> _The problem_
Below are some records; quote exactly the lines from the one that contains "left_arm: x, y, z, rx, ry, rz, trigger" through the one that contains "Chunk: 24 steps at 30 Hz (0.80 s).", inclusive, and no others.

> _Records_
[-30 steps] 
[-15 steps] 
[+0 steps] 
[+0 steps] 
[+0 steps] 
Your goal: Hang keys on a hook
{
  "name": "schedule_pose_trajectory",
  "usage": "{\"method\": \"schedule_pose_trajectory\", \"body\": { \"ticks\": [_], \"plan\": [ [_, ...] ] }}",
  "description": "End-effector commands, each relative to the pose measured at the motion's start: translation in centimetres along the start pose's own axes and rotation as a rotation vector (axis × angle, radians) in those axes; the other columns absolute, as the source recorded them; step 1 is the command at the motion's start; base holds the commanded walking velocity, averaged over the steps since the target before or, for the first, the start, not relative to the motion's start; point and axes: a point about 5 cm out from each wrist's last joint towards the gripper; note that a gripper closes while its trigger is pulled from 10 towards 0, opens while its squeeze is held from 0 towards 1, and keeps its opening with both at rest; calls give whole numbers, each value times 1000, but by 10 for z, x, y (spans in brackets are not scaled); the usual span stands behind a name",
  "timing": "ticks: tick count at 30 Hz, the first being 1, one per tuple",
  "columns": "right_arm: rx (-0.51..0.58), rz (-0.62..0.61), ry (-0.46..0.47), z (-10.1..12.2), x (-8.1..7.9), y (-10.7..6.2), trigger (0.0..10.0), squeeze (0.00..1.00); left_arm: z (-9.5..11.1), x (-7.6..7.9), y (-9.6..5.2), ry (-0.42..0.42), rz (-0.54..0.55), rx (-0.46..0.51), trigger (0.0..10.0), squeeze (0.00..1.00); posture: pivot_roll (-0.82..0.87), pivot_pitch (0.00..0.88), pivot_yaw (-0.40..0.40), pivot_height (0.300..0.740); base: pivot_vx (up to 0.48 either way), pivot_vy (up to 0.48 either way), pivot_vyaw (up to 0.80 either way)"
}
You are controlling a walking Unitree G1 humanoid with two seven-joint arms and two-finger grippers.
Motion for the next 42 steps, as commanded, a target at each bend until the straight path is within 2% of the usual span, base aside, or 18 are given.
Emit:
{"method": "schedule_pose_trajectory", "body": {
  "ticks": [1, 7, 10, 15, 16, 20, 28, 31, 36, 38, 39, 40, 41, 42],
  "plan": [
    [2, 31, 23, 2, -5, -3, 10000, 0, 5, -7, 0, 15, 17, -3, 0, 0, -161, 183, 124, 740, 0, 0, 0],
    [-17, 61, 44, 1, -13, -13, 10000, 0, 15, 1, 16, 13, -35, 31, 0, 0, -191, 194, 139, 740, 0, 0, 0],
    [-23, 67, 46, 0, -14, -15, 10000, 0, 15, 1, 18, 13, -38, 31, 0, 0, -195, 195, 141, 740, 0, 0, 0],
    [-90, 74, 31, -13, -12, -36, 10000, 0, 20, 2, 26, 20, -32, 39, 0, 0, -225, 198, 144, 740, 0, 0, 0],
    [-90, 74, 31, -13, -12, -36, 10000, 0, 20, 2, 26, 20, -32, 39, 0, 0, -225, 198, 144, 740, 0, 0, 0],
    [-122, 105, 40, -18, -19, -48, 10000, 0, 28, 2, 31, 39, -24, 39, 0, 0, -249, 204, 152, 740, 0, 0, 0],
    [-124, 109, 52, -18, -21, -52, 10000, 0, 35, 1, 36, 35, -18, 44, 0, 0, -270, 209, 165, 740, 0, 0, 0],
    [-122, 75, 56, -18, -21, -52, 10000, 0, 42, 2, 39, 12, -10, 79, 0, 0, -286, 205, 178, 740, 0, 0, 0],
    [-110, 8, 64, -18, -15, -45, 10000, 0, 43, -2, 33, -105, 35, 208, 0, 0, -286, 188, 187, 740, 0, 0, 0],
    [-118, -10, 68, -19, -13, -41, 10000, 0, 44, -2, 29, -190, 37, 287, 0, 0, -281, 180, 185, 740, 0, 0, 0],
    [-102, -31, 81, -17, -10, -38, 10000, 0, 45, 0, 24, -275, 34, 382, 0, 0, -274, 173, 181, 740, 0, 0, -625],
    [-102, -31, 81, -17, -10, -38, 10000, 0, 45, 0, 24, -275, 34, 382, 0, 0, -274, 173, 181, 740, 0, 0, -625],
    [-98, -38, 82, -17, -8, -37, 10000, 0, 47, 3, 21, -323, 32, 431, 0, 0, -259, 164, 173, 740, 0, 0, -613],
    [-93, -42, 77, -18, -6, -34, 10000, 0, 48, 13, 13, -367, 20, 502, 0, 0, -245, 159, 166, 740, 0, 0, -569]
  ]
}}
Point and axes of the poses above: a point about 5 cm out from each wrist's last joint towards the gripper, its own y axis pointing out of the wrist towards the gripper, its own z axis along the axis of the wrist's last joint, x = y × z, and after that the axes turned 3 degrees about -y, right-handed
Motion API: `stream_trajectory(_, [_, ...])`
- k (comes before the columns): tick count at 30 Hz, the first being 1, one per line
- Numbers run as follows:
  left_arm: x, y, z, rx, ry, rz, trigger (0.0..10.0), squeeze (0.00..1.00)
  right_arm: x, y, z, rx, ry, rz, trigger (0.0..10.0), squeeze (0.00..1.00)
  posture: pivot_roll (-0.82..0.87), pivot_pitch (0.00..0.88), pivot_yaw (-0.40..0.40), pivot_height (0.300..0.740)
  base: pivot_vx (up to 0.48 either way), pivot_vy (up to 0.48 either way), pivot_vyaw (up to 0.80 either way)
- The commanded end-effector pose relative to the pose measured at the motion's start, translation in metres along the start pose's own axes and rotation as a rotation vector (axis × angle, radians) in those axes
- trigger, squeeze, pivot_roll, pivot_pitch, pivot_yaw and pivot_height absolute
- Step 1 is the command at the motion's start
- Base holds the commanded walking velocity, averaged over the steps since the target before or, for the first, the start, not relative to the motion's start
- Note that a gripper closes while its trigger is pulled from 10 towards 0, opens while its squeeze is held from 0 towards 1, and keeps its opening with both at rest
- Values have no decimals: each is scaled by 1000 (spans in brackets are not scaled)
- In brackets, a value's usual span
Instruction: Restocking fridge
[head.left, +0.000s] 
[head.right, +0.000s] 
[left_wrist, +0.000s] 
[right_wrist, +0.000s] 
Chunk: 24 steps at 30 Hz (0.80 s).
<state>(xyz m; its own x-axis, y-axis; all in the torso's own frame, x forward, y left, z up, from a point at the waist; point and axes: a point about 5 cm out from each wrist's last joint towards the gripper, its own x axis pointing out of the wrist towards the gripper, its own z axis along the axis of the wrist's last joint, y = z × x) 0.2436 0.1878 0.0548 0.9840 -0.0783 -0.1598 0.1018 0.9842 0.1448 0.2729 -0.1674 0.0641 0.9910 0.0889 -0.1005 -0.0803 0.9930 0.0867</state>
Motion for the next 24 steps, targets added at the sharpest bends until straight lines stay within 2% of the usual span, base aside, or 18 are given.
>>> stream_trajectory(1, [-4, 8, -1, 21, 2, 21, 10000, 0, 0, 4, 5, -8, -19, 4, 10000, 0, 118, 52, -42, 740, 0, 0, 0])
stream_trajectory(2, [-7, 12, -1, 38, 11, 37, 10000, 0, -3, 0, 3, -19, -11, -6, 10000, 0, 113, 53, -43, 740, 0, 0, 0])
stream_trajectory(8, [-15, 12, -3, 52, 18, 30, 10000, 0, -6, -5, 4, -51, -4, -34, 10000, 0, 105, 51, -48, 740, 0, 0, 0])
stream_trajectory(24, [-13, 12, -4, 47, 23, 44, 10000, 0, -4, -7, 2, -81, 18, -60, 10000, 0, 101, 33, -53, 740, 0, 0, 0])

> _Solved problem_
  left_arm: x, y, z, rx, ry, rz, trigger (0.0..10.0), squeeze (0.00..1.00)
  right_arm: x, y, z, rx, ry, rz, trigger (0.0..10.0), squeeze (0.00..1.00)
  posture: pivot_roll (-0.82..0.87), pivot_pitch (0.00..0.88), pivot_yaw (-0.40..0.40), pivot_height (0.300..0.740)
  base: pivot_vx (up to 0.48 either way), pivot_vy (up to 0.48 either way), pivot_vyaw (up to 0.80 either way)
- The commanded end-effector pose relative to the pose measured at the motion's start, translation in metres along the start pose's own axes and rotation as a rotation vector (axis × angle, radians) in those axes
- trigger, squeeze, pivot_roll, pivot_pitch, pivot_yaw and pivot_height absolute
- Step 1 is the command at the motion's start
- Base holds the commanded walking velocity, averaged over the steps since the target before or, for the first, the start, not relative to the motion's start
- Note that a gripper closes while its trigger is pulled from 10 towards 0, opens while its squeeze is held from 0 towards 1, and keeps its opening with both at rest
- Values have no decimals: each is scaled by 1000 (spans in brackets are not scaled)
- In brackets, a value's usual span
Instruction: Restocking fridge
[head.left, +0.000s] 
[head.right, +0.000s] 
[left_wrist, +0.000s] 
[right_wrist, +0.000s] 
Chunk: 24 steps at 30 Hz (0.80 s).

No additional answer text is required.